> **Try it**: Collect all lines below with the string "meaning".

>>

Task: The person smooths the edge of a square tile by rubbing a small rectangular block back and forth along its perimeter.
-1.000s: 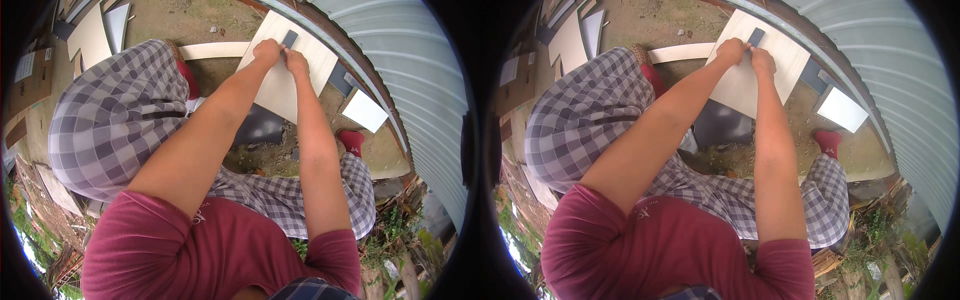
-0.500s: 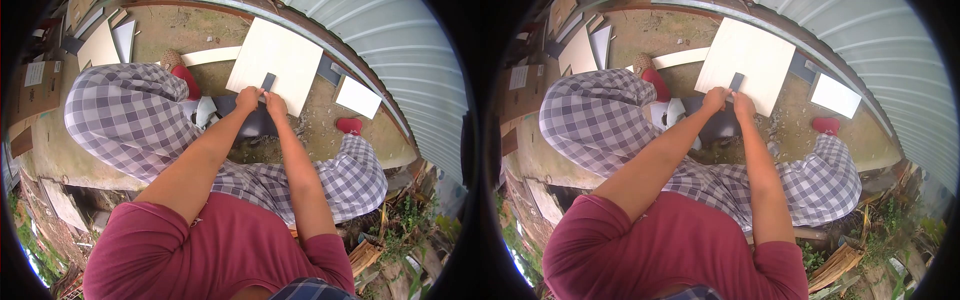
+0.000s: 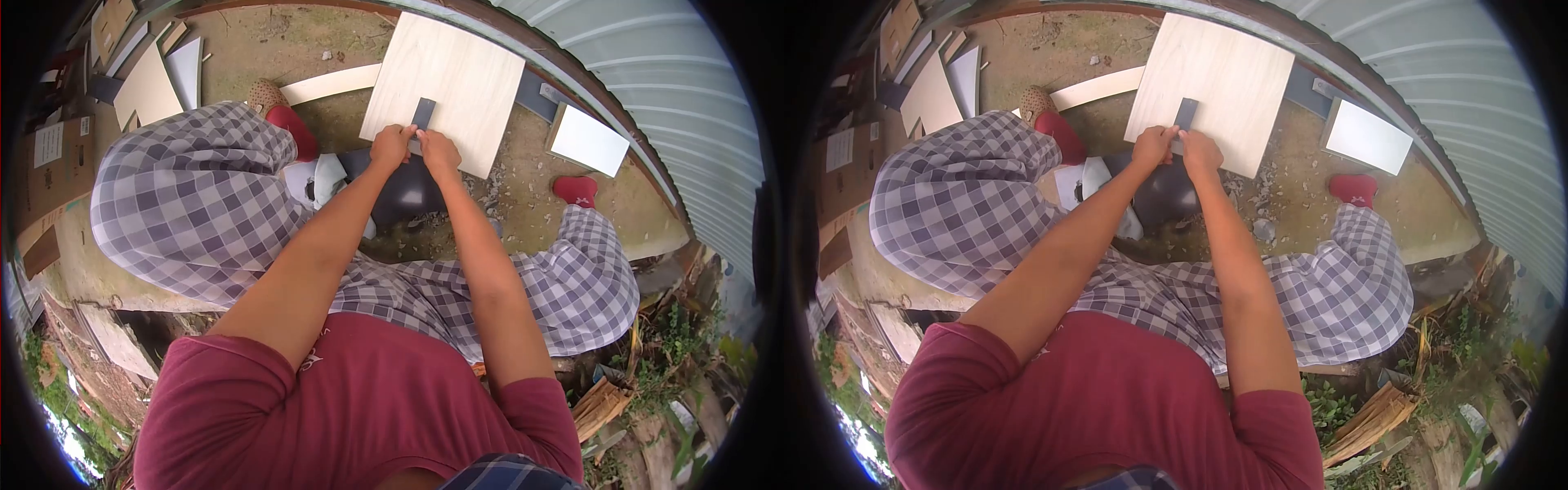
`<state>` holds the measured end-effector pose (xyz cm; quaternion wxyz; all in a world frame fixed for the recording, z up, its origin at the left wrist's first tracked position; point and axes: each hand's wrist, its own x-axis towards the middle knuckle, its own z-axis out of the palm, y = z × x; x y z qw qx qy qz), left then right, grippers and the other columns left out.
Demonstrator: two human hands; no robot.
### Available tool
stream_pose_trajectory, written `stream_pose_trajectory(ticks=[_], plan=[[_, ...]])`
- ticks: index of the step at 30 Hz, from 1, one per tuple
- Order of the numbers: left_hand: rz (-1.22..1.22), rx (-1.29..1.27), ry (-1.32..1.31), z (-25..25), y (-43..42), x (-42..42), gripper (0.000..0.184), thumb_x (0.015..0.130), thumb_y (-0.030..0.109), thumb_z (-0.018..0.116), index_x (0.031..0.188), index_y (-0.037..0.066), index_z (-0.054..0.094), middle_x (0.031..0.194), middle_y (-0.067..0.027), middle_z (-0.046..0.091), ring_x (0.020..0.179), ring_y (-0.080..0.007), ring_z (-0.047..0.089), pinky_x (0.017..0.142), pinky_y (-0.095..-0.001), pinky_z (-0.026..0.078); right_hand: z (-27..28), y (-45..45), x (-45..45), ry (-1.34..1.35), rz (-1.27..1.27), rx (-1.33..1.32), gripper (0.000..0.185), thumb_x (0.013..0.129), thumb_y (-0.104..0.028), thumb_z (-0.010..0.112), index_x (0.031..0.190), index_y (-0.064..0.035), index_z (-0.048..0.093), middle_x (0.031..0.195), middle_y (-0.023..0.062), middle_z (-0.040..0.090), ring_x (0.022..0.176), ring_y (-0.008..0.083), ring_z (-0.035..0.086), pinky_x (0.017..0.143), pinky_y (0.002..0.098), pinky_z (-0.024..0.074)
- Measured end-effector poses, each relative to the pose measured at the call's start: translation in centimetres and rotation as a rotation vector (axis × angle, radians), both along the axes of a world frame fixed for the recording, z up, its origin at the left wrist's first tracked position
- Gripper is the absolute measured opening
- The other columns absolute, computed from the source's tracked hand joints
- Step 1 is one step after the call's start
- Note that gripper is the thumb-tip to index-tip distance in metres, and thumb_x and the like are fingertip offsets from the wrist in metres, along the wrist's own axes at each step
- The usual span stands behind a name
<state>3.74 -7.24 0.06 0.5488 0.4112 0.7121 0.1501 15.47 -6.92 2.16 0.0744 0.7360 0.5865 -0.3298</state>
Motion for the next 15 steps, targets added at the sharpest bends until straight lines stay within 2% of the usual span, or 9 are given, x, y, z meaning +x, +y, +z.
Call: stream_pose_trajectory(ticks=[1, 3, 12, 14, 15], plan=[[0.002, -0.008, 0.000, 0.0, 0.3, -0.1, 0.046, 0.091, 0.044, 0.050, 0.076, 0.002, 0.064, 0.056, -0.0073, 0.062, 0.048, -0.0178, 0.062, 0.053, -0.0324, 0.049, -0.2, 0.4, -0.1, 0.000, 0.002, -0.008, 0.042, 0.094, -0.044, 0.040, 0.096, -0.0111, 0.065, 0.095, 0.0136, 0.067, 0.092, 0.0342, 0.063, 0.076, 0.0460, 0.0495], [0.020, 0.012, 0.020, 0.3, 0.9, 0.0, 0.046, 0.090, 0.043, 0.051, 0.073, 0.003, 0.063, 0.055, -0.0071, 0.062, 0.048, -0.0180, 0.062, 0.053, -0.0328, 0.049, -0.5, 1.0, -0.2, -0.001, -0.024, 0.028, 0.044, 0.093, -0.048, 0.040, 0.082, -0.0123, 0.063, 0.087, 0.0113, 0.067, 0.088, 0.0328, 0.063, 0.074, 0.0450, 0.0488], [0.050, 0.040, 0.079, 0.6, 6.6, -0.2, 0.046, 0.088, 0.044, 0.054, 0.069, 0.004, 0.065, 0.054, -0.0061, 0.062, 0.049, -0.0176, 0.063, 0.054, -0.0315, 0.050, -0.4, 7.4, -0.6, -0.018, -0.009, 0.016, 0.046, 0.093, -0.049, 0.038, 0.081, -0.0132, 0.064, 0.086, 0.0089, 0.067, 0.088, 0.0292, 0.063, 0.075, 0.0431, 0.0482], [0.080, 0.068, 0.062, 0.7, 7.9, -0.1, 0.046, 0.088, 0.044, 0.054, 0.069, 0.004, 0.066, 0.054, -0.0056, 0.062, 0.048, -0.0169, 0.063, 0.055, -0.0308, 0.050, 0.4, 9.1, -0.8, -0.030, -0.016, -0.063, 0.041, 0.093, -0.047, 0.041, 0.104, -0.0156, 0.065, 0.103, 0.0103, 0.066, 0.099, 0.0299, 0.062, 0.080, 0.0422, 0.0492], [0.068, 0.059, 0.072, 0.7, 8.6, -0.2, 0.046, 0.088, 0.045, 0.053, 0.070, 0.005, 0.066, 0.055, -0.0053, 0.063, 0.048, -0.0165, 0.063, 0.055, -0.0302, 0.050, 0.3, 9.8, -0.7, -0.023, -0.005, -0.072, 0.041, 0.093, -0.047, 0.042, 0.105, -0.0160, 0.065, 0.105, 0.0098, 0.066, 0.100, 0.0295, 0.062, 0.081, 0.0418, 0.0490]])
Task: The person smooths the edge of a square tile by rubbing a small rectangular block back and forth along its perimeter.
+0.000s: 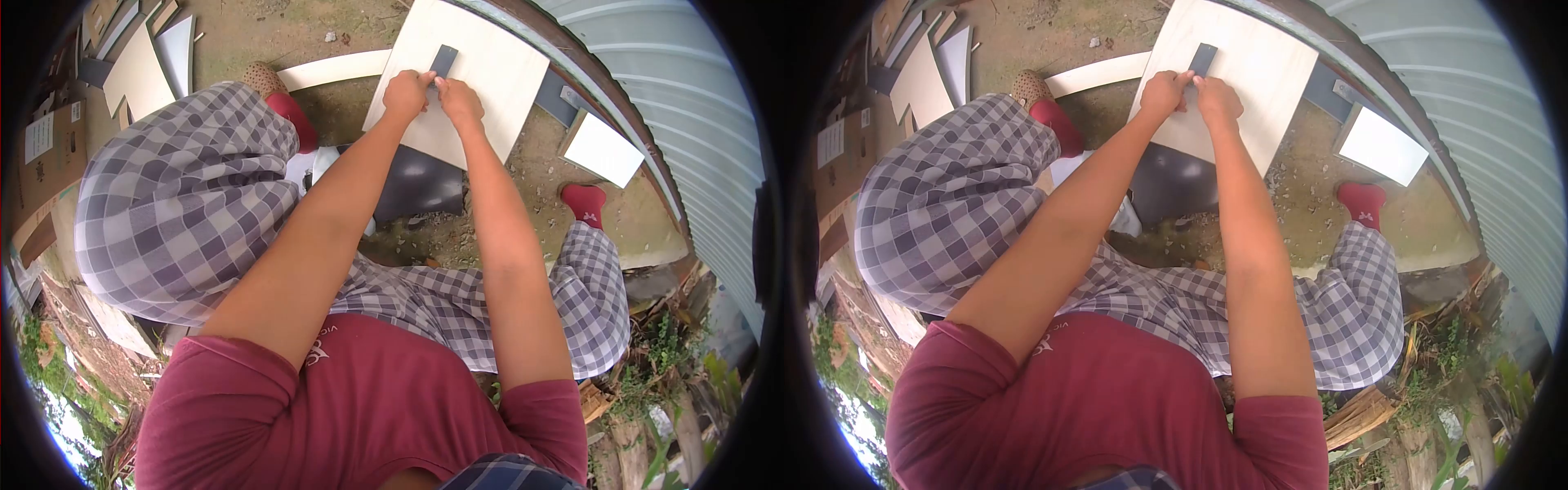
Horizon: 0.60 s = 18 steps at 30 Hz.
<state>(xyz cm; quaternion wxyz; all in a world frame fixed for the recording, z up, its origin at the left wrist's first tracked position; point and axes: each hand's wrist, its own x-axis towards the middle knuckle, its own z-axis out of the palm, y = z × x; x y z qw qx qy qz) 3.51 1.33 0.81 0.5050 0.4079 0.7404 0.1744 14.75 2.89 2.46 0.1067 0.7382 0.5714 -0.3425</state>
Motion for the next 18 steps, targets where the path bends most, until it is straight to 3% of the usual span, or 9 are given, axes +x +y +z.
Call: stream_pose_trajectory(ticks=[11, 18], plan=[[-0.109, -0.035, 0.107, 0.6, 6.5, 0.3, 0.048, 0.089, 0.048, 0.050, 0.077, 0.005, 0.066, 0.060, -0.0032, 0.065, 0.054, -0.0147, 0.065, 0.059, -0.0290, 0.051, -0.4, 5.6, 0.6, -0.038, -0.033, 0.077, 0.042, 0.091, -0.049, 0.043, 0.103, -0.0163, 0.067, 0.105, 0.0108, 0.066, 0.101, 0.0300, 0.061, 0.082, 0.0426, 0.0487], [-0.174, 0.078, 0.295, -1.3, 10.1, 1.6, 0.051, 0.089, 0.050, 0.050, 0.065, 0.007, 0.066, 0.060, -0.0018, 0.066, 0.055, -0.0134, 0.065, 0.060, -0.0273, 0.051, -0.1, 8.2, 1.0, -0.059, -0.066, 0.101, 0.042, 0.092, -0.049, 0.042, 0.103, -0.0169, 0.066, 0.107, 0.0105, 0.065, 0.103, 0.0303, 0.060, 0.083, 0.0433, 0.0479]])
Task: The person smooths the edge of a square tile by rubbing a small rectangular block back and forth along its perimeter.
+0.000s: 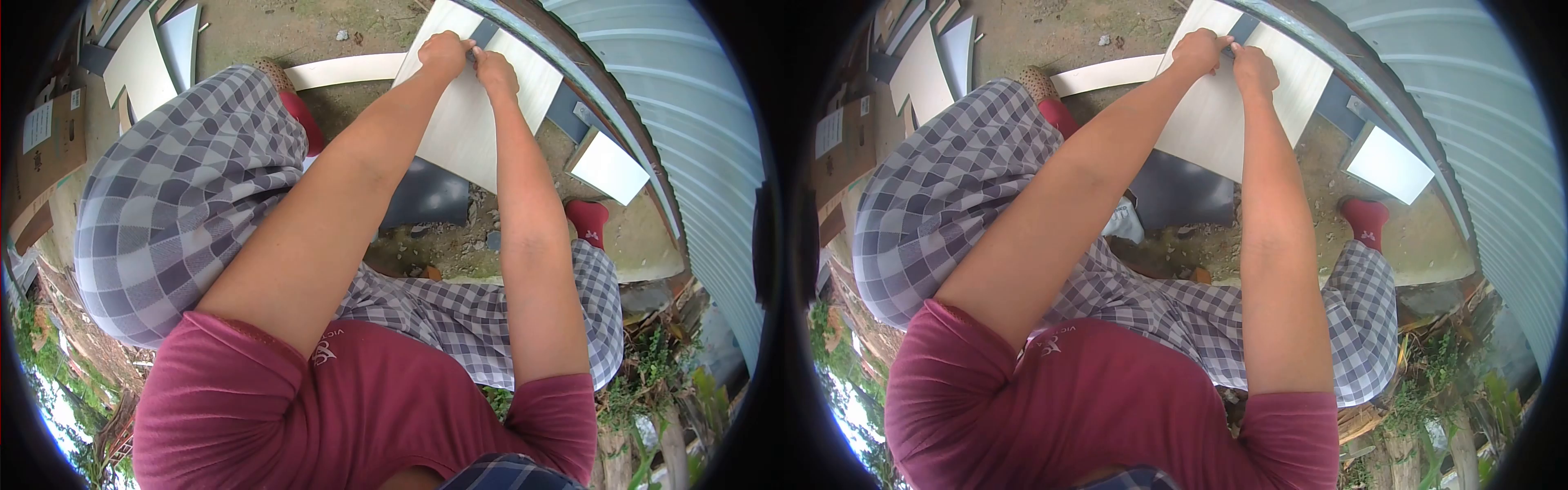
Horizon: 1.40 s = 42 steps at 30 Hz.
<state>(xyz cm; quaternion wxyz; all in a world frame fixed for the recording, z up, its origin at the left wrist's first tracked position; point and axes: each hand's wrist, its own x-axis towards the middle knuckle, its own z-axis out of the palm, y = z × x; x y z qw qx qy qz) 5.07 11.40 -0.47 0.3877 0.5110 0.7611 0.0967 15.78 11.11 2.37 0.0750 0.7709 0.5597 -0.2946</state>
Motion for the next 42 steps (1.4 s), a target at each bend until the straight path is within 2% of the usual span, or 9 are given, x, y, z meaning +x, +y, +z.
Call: stream_pose_trajectory(ticks=[7, 15, 23, 25, 30, 32, 39, 41, 42], plan=[[-0.017, -0.027, -0.018, 0.6, -0.1, 0.1, 0.051, 0.089, 0.049, 0.050, 0.066, 0.007, 0.067, 0.060, -0.0023, 0.066, 0.055, -0.0137, 0.065, 0.061, -0.0276, 0.051, -0.2, -0.3, 0.1, 0.014, 0.006, 0.011, 0.038, 0.093, -0.046, 0.041, 0.105, -0.0195, 0.066, 0.109, 0.0082, 0.064, 0.104, 0.0303, 0.059, 0.084, 0.0432, 0.0476], [-0.113, 0.035, -0.068, 0.6, -7.9, 1.2, 0.046, 0.091, 0.045, 0.048, 0.075, 0.005, 0.067, 0.058, -0.0054, 0.064, 0.054, -0.0173, 0.065, 0.058, -0.0318, 0.050, -1.1, -7.7, 2.5, 0.043, 0.038, -0.032, 0.040, 0.093, -0.044, 0.040, 0.103, -0.0139, 0.065, 0.107, 0.0121, 0.064, 0.102, 0.0336, 0.059, 0.084, 0.0454, 0.0472], [-0.166, -0.153, -0.212, 1.4, -14.5, 0.8, 0.046, 0.092, 0.043, 0.046, 0.077, 0.004, 0.065, 0.056, -0.0073, 0.063, 0.053, -0.0187, 0.065, 0.058, -0.0328, 0.051, -1.4, -15.1, 2.7, 0.093, -0.014, -0.077, 0.041, 0.093, -0.044, 0.040, 0.099, -0.0123, 0.065, 0.102, 0.0141, 0.065, 0.098, 0.0344, 0.061, 0.080, 0.0462, 0.0479], [-0.154, -0.147, -0.172, 0.5, -15.2, 0.9, 0.046, 0.088, 0.047, 0.052, 0.076, 0.006, 0.069, 0.059, -0.0092, 0.064, 0.062, -0.0229, 0.067, 0.062, -0.0352, 0.051, -1.1, -16.0, 2.5, 0.110, -0.041, -0.103, 0.040, 0.093, -0.044, 0.041, 0.099, -0.0129, 0.065, 0.101, 0.0137, 0.066, 0.097, 0.0343, 0.061, 0.079, 0.0458, 0.0482], [-0.173, -0.215, -0.190, 1.2, -15.7, 0.2, 0.050, 0.088, 0.048, 0.052, 0.075, 0.004, 0.070, 0.055, -0.0086, 0.063, 0.053, -0.0209, 0.065, 0.061, -0.0332, 0.051, -1.5, -17.0, 2.1, 0.106, -0.009, -0.113, 0.040, 0.094, -0.045, 0.040, 0.099, -0.0135, 0.065, 0.098, 0.0130, 0.066, 0.095, 0.0339, 0.062, 0.078, 0.0455, 0.0488], [-0.194, -0.225, -0.197, 1.7, -15.6, -0.1, 0.050, 0.089, 0.047, 0.050, 0.076, 0.002, 0.067, 0.056, -0.0087, 0.063, 0.052, -0.0202, 0.064, 0.057, -0.0322, 0.051, -2.5, -17.4, 1.9, 0.035, -0.019, -0.004, 0.048, 0.094, -0.049, 0.037, 0.079, -0.0120, 0.063, 0.076, 0.0079, 0.066, 0.080, 0.0273, 0.064, 0.072, 0.0416, 0.0480], [-0.187, -0.276, -0.279, 1.4, -14.7, -0.8, 0.051, 0.089, 0.047, 0.051, 0.077, -0.001, 0.062, 0.057, -0.0091, 0.063, 0.051, -0.0182, 0.064, 0.052, -0.0304, 0.051, -0.8, -16.9, 1.2, 0.031, -0.018, -0.021, 0.047, 0.094, -0.050, 0.037, 0.081, -0.0134, 0.064, 0.085, 0.0094, 0.067, 0.088, 0.0296, 0.064, 0.074, 0.0432, 0.0488], [-0.167, -0.256, -0.288, 1.3, -14.3, -0.9, 0.051, 0.090, 0.047, 0.051, 0.077, -0.001, 0.062, 0.057, -0.0091, 0.063, 0.051, -0.0179, 0.064, 0.052, -0.0303, 0.051, 0.5, -15.9, 0.5, 0.033, -0.025, -0.100, 0.040, 0.094, -0.044, 0.041, 0.100, -0.0127, 0.065, 0.099, 0.0117, 0.067, 0.095, 0.0318, 0.063, 0.078, 0.0442, 0.0494], [-0.146, -0.231, -0.294, 1.4, -14.1, -1.1, 0.051, 0.090, 0.047, 0.051, 0.076, -0.001, 0.061, 0.057, -0.0090, 0.063, 0.051, -0.0177, 0.064, 0.051, -0.0301, 0.050, 0.5, -15.4, 0.2, 0.037, -0.023, -0.107, 0.040, 0.094, -0.044, 0.041, 0.100, -0.0127, 0.065, 0.099, 0.0117, 0.067, 0.095, 0.0318, 0.063, 0.078, 0.0442, 0.0494]])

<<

> **Output below**:
Motion for the next 15 steps, targets added at the sharpest bends until straight lines stay within 2% of the usual span, or 9 are given, x, y, z meaning +x, +y, +z.
Motion for the next 42 steps (1.4 s), a target at each bend until the straight path is within 2% of the usual span, or 9 are given, x, y, z meaning +x, +y, +z.

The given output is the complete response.